* [Work request]
The lines from the start of the data up to and including the one with "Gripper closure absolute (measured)" should be returned exactly, and nothing else.
***** Given data
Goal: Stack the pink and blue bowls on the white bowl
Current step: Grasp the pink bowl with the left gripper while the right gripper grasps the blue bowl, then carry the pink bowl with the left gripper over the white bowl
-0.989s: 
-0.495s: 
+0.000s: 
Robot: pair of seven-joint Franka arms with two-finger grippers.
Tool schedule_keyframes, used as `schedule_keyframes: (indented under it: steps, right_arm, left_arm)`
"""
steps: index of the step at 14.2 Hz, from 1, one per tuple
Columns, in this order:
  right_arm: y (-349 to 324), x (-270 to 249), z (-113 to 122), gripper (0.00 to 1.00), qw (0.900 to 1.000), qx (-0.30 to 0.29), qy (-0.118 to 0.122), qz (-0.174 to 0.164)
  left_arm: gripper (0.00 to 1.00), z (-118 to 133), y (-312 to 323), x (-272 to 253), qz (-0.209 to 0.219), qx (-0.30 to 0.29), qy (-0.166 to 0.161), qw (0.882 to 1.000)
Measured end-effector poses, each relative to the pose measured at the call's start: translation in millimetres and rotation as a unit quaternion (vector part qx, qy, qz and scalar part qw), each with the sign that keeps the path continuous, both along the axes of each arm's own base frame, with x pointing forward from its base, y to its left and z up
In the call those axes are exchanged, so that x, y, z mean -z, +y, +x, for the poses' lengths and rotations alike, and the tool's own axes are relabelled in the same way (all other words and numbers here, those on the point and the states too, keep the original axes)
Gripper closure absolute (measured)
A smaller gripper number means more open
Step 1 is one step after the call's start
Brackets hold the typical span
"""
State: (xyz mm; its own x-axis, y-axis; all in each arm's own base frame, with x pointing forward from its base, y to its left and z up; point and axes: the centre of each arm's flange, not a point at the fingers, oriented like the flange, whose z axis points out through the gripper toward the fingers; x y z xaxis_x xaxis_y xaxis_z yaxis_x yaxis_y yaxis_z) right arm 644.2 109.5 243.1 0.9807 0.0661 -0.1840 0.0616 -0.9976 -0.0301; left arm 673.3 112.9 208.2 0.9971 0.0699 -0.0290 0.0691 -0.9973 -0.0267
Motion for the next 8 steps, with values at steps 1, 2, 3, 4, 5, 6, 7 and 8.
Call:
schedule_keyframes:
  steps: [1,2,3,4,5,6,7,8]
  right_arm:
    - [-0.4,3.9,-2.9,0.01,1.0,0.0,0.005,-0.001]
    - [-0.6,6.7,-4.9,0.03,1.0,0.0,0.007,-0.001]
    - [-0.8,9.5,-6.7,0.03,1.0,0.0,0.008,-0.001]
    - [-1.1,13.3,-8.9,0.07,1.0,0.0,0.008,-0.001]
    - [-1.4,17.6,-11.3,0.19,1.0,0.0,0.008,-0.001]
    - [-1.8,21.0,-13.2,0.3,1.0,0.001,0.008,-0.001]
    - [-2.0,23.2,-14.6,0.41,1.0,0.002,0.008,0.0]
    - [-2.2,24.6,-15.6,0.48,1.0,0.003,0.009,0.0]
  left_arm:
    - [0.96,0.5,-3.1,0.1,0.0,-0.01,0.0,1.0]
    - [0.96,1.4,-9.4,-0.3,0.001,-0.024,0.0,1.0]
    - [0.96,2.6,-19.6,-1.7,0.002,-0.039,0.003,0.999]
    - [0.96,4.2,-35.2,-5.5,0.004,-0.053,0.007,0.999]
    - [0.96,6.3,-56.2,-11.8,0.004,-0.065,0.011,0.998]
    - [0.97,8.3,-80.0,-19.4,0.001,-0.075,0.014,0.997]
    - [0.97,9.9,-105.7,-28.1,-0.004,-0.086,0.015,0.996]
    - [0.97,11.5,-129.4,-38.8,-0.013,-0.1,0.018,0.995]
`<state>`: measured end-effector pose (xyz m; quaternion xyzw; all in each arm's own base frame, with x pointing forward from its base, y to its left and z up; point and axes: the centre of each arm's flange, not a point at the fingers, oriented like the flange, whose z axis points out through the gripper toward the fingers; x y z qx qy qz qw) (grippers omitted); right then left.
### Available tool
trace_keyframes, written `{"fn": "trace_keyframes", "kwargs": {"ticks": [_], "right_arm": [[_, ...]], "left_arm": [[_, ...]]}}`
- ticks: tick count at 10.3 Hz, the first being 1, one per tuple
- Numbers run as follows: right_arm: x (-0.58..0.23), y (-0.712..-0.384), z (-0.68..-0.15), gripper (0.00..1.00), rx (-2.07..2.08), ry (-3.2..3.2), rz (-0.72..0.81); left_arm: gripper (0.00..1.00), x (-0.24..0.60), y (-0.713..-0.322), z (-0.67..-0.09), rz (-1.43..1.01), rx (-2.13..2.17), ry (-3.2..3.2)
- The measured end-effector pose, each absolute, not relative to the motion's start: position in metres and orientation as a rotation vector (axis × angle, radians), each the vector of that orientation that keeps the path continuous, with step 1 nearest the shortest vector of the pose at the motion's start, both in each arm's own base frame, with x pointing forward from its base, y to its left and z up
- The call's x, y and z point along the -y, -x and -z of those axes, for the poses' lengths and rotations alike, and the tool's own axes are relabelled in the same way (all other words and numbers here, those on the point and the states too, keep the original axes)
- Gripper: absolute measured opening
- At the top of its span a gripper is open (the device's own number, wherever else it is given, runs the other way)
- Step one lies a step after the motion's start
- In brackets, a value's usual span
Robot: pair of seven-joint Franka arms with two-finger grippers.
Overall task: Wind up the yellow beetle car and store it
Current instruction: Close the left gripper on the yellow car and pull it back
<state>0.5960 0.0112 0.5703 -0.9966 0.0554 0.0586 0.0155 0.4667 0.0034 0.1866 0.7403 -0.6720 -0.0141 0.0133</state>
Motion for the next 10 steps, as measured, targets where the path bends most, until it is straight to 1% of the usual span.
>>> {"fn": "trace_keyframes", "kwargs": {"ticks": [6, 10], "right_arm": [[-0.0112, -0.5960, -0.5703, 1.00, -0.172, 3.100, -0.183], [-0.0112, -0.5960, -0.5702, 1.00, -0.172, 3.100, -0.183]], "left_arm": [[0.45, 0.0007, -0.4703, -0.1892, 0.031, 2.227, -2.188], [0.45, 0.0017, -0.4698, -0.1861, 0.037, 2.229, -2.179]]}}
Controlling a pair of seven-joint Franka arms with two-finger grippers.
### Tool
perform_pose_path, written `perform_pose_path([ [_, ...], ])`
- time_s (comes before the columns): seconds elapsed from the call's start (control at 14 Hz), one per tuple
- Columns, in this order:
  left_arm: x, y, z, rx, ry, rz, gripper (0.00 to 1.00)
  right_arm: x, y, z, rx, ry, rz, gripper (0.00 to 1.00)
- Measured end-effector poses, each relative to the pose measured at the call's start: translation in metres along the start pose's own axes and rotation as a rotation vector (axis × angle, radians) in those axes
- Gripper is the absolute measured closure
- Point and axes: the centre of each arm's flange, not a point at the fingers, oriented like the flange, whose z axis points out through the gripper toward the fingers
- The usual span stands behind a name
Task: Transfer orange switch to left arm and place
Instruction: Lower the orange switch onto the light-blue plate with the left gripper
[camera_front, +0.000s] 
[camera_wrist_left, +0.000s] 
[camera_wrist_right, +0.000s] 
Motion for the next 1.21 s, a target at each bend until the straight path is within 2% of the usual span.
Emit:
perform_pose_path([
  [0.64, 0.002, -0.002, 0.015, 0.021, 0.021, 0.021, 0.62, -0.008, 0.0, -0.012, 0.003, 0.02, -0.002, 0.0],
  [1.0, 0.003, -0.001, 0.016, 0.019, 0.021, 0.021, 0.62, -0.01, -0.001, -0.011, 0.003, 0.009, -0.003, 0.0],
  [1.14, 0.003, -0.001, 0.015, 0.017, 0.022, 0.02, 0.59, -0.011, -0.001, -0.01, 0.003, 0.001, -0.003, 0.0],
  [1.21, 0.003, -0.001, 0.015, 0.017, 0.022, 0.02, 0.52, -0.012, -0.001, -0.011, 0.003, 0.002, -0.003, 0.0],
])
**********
* [Task output]
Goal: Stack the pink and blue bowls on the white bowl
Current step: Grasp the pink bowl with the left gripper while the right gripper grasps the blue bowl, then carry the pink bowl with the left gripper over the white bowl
-0.989s: 
-0.495s: 
+0.000s: 
Robot: pair of seven-joint Franka arms with two-finger grippers.
Tool schedule_keyframes, used as `schedule_keyframes: (indented under it: steps, right_arm, left_arm)`
"""
steps: index of the step at 14.2 Hz, from 1, one per tuple
Columns, in this order:
  right_arm: y (-349 to 324), x (-270 to 249), z (-113 to 122), gripper (0.00 to 1.00), qw (0.900 to 1.000), qx (-0.30 to 0.29), qy (-0.118 to 0.122), qz (-0.174 to 0.164)
  left_arm: gripper (0.00 to 1.00), z (-118 to 133), y (-312 to 323), x (-272 to 253), qz (-0.209 to 0.219), qx (-0.30 to 0.29), qy (-0.166 to 0.161), qw (0.882 to 1.000)
Measured end-effector poses, each relative to the pose measured at the call's start: translation in millimetres and rotation as a unit quaternion (vector part qx, qy, qz and scalar part qw), each with the sign that keeps the path continuous, both along the axes of each arm's own base frame, with x pointing forward from its base, y to its left and z up
In the call those axes are exchanged, so that x, y, z mean -z, +y, +x, for the poses' lengths and rotations alike, and the tool's own axes are relabelled in the same way (all other words and numbers here, those on the point and the states too, keep the original axes)
Gripper closure absolute (measured)

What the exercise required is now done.